> [Instructions for the task]: Only the lines from the one containing "It looks (tilt;" through the one containing "In picture 2 the" should be printed, exactly as they appear below, with both ends included.
+++ Supplied records +++
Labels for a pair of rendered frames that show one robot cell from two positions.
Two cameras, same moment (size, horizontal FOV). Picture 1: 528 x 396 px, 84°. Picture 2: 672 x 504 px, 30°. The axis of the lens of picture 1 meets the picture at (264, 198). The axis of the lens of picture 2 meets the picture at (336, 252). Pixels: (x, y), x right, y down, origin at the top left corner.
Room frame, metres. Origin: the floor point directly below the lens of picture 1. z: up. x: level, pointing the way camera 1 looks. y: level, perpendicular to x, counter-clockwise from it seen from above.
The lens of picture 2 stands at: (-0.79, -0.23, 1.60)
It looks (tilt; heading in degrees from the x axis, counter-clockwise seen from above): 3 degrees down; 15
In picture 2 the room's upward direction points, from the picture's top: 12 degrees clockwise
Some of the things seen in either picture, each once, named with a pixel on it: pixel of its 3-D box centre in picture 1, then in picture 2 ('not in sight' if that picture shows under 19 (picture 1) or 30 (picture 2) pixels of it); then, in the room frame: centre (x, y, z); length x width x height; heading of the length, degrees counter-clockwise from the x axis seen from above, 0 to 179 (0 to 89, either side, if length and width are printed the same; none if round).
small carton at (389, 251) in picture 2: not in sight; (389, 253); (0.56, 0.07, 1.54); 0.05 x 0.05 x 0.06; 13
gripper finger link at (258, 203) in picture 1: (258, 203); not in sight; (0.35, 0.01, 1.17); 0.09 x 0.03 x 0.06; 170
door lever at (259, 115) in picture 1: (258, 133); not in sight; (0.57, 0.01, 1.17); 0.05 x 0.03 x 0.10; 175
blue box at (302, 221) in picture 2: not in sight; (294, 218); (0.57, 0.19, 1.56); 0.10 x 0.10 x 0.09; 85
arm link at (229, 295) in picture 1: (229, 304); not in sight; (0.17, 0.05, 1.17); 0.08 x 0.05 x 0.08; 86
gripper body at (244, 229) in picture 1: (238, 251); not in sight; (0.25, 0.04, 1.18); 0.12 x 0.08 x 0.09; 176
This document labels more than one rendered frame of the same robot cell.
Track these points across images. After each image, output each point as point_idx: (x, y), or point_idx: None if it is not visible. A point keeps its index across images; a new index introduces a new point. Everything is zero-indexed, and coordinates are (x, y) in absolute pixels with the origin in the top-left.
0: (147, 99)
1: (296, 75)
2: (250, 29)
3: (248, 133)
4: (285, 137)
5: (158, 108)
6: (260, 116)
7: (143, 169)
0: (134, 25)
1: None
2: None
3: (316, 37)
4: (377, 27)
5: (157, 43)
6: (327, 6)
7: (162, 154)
+++
> [Answer section]:
It looks (tilt; heading in degrees from the x axis, counter-clockwise seen from above): 3 degrees down; 15
In picture 2 the room's upward direction points, from the picture's top: 12 degrees clockwise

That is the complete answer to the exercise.